Requirement: Copy out all the lines in the records that include the word "camera".

The input:
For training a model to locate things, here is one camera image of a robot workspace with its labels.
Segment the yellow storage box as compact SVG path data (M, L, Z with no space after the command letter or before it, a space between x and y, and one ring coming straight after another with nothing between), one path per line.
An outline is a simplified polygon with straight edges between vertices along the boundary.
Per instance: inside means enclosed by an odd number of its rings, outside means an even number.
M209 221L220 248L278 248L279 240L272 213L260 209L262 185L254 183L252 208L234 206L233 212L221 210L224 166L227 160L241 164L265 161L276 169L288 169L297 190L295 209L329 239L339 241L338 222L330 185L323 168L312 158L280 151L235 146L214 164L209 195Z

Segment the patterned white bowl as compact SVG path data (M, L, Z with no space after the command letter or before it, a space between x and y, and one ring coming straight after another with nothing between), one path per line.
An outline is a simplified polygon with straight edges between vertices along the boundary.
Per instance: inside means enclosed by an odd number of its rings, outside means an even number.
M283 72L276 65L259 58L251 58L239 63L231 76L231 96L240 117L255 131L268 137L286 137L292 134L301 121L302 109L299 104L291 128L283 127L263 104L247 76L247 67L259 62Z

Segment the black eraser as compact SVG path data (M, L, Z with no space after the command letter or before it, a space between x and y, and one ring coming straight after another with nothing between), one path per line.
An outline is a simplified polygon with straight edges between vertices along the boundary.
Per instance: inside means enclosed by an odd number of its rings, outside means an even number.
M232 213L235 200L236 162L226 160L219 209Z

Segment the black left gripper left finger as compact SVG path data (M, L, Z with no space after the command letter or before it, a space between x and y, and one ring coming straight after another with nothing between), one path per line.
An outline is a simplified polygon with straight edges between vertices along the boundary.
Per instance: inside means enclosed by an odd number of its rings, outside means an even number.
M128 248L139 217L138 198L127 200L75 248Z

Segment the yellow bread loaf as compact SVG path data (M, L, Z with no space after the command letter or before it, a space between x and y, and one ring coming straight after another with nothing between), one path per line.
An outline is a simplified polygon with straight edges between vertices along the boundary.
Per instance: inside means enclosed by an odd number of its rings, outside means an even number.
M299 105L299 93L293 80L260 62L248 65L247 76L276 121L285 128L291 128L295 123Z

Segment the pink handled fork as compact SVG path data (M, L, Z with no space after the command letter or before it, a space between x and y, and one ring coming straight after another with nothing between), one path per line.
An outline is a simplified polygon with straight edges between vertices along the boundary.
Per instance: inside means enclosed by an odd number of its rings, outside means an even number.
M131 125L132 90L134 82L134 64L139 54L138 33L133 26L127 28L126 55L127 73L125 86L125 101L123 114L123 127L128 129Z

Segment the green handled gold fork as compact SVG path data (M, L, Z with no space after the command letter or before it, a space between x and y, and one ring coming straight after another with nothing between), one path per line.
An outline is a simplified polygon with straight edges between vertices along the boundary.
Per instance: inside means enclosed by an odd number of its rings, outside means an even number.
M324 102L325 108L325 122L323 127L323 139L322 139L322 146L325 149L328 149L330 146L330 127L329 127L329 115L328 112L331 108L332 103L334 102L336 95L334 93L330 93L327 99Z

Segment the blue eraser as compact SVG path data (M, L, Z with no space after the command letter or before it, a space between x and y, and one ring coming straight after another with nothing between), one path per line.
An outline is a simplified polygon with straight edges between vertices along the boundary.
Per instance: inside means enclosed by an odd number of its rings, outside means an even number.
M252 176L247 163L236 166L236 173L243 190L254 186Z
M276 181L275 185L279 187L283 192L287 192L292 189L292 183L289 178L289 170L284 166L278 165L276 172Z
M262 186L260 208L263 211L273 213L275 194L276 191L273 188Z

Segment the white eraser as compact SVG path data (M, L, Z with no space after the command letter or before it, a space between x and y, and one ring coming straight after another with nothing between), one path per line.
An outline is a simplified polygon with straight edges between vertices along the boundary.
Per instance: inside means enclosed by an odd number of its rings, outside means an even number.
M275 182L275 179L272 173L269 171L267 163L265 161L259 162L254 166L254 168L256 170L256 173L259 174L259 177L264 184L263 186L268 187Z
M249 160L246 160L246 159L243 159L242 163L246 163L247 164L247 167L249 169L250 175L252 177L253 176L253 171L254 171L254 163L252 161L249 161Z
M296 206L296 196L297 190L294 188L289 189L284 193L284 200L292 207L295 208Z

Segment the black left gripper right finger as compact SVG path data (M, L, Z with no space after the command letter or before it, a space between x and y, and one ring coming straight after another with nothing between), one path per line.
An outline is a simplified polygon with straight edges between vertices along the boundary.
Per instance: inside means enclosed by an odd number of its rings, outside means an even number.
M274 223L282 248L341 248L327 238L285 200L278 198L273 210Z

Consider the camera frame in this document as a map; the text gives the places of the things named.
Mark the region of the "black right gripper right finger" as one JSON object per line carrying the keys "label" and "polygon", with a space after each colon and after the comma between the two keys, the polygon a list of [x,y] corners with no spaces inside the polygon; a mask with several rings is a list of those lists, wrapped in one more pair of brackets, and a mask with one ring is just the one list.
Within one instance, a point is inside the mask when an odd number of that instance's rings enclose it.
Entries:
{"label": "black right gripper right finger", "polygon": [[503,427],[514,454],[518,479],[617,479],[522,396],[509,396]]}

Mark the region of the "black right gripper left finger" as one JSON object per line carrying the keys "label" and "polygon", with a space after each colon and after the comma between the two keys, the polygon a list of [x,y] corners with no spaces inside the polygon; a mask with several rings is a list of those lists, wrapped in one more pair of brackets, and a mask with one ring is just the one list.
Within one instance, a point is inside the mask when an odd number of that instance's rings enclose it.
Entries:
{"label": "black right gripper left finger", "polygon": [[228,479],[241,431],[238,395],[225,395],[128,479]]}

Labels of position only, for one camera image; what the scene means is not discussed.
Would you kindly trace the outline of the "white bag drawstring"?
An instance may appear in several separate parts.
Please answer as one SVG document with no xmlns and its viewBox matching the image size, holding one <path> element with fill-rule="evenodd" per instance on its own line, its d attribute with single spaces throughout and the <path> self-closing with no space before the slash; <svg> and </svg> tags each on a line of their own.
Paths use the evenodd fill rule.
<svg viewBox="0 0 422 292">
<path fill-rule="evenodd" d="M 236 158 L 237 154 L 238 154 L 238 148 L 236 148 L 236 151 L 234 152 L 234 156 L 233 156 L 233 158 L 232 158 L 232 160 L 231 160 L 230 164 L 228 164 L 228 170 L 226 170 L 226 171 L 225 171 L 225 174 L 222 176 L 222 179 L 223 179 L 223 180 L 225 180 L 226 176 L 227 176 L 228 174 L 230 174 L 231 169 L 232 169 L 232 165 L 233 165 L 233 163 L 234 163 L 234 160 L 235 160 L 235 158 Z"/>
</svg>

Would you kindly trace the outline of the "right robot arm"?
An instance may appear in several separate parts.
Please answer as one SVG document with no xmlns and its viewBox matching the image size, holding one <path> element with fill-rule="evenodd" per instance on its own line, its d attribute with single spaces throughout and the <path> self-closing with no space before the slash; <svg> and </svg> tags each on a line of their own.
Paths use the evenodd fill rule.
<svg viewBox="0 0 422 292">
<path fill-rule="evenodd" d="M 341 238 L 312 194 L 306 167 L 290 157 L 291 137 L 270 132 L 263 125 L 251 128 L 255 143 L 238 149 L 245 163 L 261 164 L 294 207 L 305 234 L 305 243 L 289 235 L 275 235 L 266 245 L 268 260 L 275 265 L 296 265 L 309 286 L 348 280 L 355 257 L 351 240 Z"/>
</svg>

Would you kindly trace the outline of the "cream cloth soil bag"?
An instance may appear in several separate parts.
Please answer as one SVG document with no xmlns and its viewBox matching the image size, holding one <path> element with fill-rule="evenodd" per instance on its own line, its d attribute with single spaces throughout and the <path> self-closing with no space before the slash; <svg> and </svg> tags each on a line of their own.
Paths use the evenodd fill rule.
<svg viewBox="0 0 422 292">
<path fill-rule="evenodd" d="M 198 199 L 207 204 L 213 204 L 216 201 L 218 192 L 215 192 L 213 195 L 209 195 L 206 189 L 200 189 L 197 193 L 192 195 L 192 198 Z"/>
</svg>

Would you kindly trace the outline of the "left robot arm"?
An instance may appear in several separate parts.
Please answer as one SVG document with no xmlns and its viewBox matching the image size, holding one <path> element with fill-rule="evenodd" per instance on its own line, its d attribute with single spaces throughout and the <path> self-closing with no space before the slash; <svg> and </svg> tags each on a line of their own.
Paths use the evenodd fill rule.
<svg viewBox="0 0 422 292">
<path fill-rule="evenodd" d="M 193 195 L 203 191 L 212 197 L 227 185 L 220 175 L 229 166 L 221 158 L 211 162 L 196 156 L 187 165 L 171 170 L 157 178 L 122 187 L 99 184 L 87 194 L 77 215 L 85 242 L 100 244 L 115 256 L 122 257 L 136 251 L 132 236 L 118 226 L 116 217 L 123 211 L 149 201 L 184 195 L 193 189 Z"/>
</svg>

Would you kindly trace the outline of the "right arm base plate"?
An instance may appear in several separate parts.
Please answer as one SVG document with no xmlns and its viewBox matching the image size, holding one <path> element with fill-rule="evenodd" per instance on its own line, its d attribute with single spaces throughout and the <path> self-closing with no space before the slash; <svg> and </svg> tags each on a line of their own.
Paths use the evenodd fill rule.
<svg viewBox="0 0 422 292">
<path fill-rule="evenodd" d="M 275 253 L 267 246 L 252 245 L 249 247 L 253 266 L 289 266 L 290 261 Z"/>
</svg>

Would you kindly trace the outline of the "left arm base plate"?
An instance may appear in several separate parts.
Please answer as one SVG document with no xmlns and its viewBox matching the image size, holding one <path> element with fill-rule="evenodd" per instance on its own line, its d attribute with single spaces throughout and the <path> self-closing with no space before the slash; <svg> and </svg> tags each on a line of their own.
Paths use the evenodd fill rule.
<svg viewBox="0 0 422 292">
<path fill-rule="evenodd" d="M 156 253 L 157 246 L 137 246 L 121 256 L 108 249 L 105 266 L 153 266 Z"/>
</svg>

Reply to the task:
For training a model to locate things, here is one camera image of a robot workspace with its labels.
Consider the camera frame in this document as a map; the text gives the places of the things named.
Labels of position only, for one camera image; what the scene means is not discussed.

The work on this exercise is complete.